In a nutshell, those with a higher education understand and apply the principles of liberal democracy more consistently and to a greater degree than do others in our society. Given the desirability of such political tolerance, this would appear to provide a significant justification for the social role of universities and for their adequate funding.
In the US, fostering such humanitarian and civic values and the integration of an ethnically diverse population have long been regarded as an important benefit of higher education. But this assumes that universities change attitudes. Some would argue that people who enter higher education differ from those who do not, and it is these pre-existing differences that account for graduates' enhanced tolerance.
This may be partly true but extensive research on graduates' and non-graduates' notions of tolerance shows substantial differences, even when factors such as class, religion and even cognitive sophistication are taken into account. Moreover, studies that follow attitude change as students go through college indicate that selection itself cannot account for such differences. So, universities make a difference. But why?

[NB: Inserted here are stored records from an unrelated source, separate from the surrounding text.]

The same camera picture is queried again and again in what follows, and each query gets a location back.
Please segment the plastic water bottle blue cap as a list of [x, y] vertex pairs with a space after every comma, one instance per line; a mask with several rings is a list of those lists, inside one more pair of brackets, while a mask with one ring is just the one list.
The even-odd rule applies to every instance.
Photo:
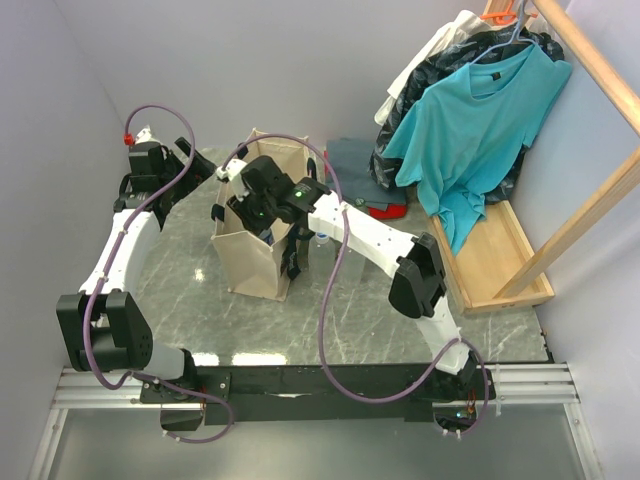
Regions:
[[324, 233], [316, 233], [309, 241], [308, 266], [314, 284], [325, 286], [334, 268], [335, 245]]

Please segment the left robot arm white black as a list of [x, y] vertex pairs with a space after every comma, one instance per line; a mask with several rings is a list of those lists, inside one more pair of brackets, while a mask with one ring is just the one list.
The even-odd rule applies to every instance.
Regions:
[[185, 155], [193, 154], [189, 167], [148, 130], [130, 146], [131, 171], [120, 184], [107, 243], [78, 293], [59, 298], [56, 315], [75, 370], [153, 376], [164, 380], [173, 399], [186, 402], [200, 388], [189, 353], [155, 341], [135, 301], [145, 258], [172, 207], [215, 170], [187, 139], [175, 144]]

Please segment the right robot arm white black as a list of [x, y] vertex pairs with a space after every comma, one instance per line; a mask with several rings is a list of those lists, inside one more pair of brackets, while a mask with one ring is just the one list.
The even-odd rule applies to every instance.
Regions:
[[460, 398], [473, 386], [479, 364], [451, 313], [445, 268], [436, 239], [396, 230], [339, 199], [311, 177], [293, 181], [266, 155], [250, 163], [232, 159], [216, 171], [232, 191], [228, 207], [246, 230], [260, 234], [280, 220], [339, 240], [392, 281], [391, 306], [416, 321], [434, 355], [441, 392]]

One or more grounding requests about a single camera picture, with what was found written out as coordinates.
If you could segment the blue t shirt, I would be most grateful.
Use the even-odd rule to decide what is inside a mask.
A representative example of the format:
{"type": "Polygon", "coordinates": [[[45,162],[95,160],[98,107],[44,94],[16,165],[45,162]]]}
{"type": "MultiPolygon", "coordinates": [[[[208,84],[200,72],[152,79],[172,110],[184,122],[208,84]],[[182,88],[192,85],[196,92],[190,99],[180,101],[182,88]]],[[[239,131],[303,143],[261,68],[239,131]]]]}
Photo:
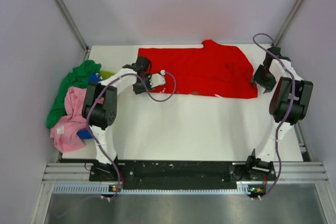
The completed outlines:
{"type": "MultiPolygon", "coordinates": [[[[100,82],[102,80],[102,77],[100,75],[100,73],[93,73],[89,76],[88,78],[88,83],[91,82],[100,82]]],[[[88,130],[80,130],[77,132],[77,136],[81,139],[81,140],[87,140],[87,139],[91,139],[91,135],[88,132],[88,130]]]]}

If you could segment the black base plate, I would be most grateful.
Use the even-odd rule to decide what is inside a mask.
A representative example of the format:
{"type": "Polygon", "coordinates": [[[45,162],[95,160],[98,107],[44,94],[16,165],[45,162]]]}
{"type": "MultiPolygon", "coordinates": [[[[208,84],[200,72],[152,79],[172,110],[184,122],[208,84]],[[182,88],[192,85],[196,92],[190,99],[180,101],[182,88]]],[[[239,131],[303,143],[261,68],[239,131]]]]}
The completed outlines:
{"type": "Polygon", "coordinates": [[[113,165],[95,161],[91,182],[120,182],[123,189],[234,189],[236,182],[273,181],[273,163],[262,161],[140,161],[116,160],[113,165]]]}

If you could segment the red t shirt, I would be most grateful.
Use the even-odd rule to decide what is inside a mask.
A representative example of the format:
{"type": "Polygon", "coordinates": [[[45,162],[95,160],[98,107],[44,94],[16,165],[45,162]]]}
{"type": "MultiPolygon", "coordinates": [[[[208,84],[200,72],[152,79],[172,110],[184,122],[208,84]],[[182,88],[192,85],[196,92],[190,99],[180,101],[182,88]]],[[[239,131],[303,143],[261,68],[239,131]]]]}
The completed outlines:
{"type": "Polygon", "coordinates": [[[201,48],[140,48],[138,55],[150,59],[152,72],[170,72],[166,84],[153,93],[192,94],[235,99],[253,99],[254,69],[236,46],[205,40],[201,48]]]}

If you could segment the green t shirt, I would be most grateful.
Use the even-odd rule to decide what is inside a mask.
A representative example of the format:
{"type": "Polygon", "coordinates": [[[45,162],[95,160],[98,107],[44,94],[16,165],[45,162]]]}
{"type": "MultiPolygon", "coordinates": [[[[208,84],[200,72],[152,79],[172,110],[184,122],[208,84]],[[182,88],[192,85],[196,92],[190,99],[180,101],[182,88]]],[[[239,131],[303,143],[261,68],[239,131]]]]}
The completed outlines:
{"type": "Polygon", "coordinates": [[[62,80],[54,103],[47,115],[46,127],[51,129],[59,119],[66,115],[65,97],[70,87],[85,89],[92,74],[99,73],[102,65],[94,60],[86,60],[81,65],[74,67],[62,80]]]}

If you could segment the pink t shirt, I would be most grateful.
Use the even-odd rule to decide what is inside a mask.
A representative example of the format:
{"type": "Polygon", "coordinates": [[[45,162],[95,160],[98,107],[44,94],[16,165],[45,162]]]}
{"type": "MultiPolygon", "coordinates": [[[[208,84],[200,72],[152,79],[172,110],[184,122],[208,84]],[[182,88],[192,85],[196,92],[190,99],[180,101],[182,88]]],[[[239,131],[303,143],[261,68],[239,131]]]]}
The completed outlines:
{"type": "Polygon", "coordinates": [[[76,87],[68,89],[65,97],[66,115],[50,129],[54,147],[62,153],[76,151],[86,146],[85,140],[77,136],[78,131],[87,130],[86,119],[82,116],[86,91],[76,87]]]}

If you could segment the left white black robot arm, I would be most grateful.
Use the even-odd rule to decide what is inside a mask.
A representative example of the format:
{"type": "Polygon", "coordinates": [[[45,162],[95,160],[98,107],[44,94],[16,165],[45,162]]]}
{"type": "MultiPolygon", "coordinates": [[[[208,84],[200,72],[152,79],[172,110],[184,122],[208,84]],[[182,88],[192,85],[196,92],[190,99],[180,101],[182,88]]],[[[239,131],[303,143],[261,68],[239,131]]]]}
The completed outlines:
{"type": "Polygon", "coordinates": [[[117,99],[128,87],[135,94],[151,90],[152,64],[145,57],[138,57],[135,63],[124,65],[119,72],[101,81],[88,85],[82,107],[82,116],[87,120],[87,130],[96,144],[96,160],[103,164],[101,174],[107,180],[114,180],[119,168],[112,162],[117,153],[113,146],[112,124],[117,118],[117,99]]]}

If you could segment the lime green tray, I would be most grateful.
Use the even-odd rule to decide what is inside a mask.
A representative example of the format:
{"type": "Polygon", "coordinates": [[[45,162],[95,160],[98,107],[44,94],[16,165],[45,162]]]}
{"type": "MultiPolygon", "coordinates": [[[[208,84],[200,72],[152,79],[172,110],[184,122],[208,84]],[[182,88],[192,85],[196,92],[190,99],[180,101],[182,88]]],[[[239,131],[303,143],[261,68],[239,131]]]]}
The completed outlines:
{"type": "Polygon", "coordinates": [[[102,77],[102,80],[109,79],[111,76],[115,75],[113,71],[103,70],[103,69],[101,69],[99,73],[102,77]]]}

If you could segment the left aluminium frame post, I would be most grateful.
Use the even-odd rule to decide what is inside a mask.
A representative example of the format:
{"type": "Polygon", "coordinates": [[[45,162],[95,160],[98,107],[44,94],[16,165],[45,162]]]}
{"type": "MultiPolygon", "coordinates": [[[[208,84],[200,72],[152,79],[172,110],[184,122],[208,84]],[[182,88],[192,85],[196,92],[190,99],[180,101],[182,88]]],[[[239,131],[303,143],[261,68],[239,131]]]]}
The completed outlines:
{"type": "Polygon", "coordinates": [[[89,46],[85,42],[83,36],[81,35],[77,25],[75,24],[75,21],[73,20],[65,2],[63,0],[54,0],[57,8],[59,9],[63,19],[67,23],[70,31],[72,32],[74,38],[78,42],[79,46],[82,48],[84,52],[87,52],[89,50],[89,46]]]}

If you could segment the aluminium frame post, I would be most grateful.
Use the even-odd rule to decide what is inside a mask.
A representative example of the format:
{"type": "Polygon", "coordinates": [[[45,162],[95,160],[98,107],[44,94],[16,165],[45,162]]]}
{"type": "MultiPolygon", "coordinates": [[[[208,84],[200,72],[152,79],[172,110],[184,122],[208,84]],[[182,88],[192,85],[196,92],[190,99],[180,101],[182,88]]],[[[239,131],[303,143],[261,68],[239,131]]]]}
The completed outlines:
{"type": "Polygon", "coordinates": [[[293,4],[290,12],[288,13],[285,21],[281,25],[276,38],[274,39],[274,45],[279,46],[280,43],[283,41],[287,31],[289,30],[291,24],[295,20],[295,17],[298,15],[301,7],[303,6],[305,0],[296,0],[293,4]]]}
{"type": "Polygon", "coordinates": [[[87,52],[89,50],[89,46],[85,42],[83,36],[81,35],[77,25],[75,24],[75,21],[73,20],[65,2],[63,0],[54,0],[57,8],[59,9],[63,19],[67,23],[70,31],[72,32],[74,38],[78,42],[79,46],[82,48],[84,52],[87,52]]]}

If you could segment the right aluminium frame post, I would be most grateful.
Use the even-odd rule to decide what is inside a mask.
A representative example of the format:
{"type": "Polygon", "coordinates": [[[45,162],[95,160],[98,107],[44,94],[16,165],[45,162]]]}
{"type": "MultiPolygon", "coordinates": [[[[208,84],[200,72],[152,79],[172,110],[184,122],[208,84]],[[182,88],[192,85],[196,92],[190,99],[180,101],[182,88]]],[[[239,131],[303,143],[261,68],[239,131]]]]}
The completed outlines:
{"type": "Polygon", "coordinates": [[[276,38],[274,39],[274,45],[279,46],[280,43],[283,41],[287,31],[289,30],[291,24],[295,20],[295,17],[298,15],[301,7],[303,6],[305,0],[296,0],[293,4],[290,12],[288,13],[285,21],[281,25],[276,38]]]}

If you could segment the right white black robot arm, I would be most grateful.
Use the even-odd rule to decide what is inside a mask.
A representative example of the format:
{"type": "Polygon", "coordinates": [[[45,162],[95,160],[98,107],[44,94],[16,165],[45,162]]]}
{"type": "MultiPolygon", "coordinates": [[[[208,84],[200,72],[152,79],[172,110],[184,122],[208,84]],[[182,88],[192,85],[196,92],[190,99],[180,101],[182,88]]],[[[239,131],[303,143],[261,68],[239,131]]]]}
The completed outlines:
{"type": "Polygon", "coordinates": [[[276,149],[286,133],[303,120],[310,103],[313,82],[297,75],[288,57],[279,47],[267,49],[265,59],[255,71],[251,83],[259,85],[264,93],[273,93],[269,104],[270,123],[252,156],[262,164],[277,161],[276,149]]]}

US studies of tolerance-related values on entering college and several years after completion find that "experience of social leadership", contact with faculty and academic performance matter, even after taking into account students' abilities, social characteristics and values. Experience of different groups and cultures is likewise associated with increased acceptance of social diversity.
Research from Holland and Canada also indicates that the content of university education matters. Therefore, disciplines most likely to change students' values in the direction of tolerance are those that address issues of social diversity directly (that is, the social sciences) and those in which students are trained to interact and empathise with others. Moreover, the suggestion is that these effects last: a US study that has followed people over 50 years points to the enduring nature of values engendered during student life.
What these studies also find, however, is that "big is bad". To act as effective socialising agents, academic institutions need to provide students with a "psychologically manageable interpersonal environment". We might therefore expect that the concomitants of academic expansion - the growth in size of institutions, changes in staff-to-student ratios, of the pure numbers of people being processed - reduce the chance to develop informal academic contacts and engage in beneficial forms of social participation.
This effectively vitiates the influence of higher education on the development of tolerant values. It need not do so, of course: the quality of an academic environment can be maintained even in the face of expansion.
But this sort of environment costs money. Hence, the decisions in process with respect to the funding of higher education are of relevance to more than simply academic goals or to the ostensible role of the expansion of higher education in enhancing Britain's economic performance. They also have a bearing on what sort of political values are likely to be inculcated in the halls of academe. Expansion on the cheap is no more likely to enhance tolerance than it is to turn Britain into an economic powerhouse.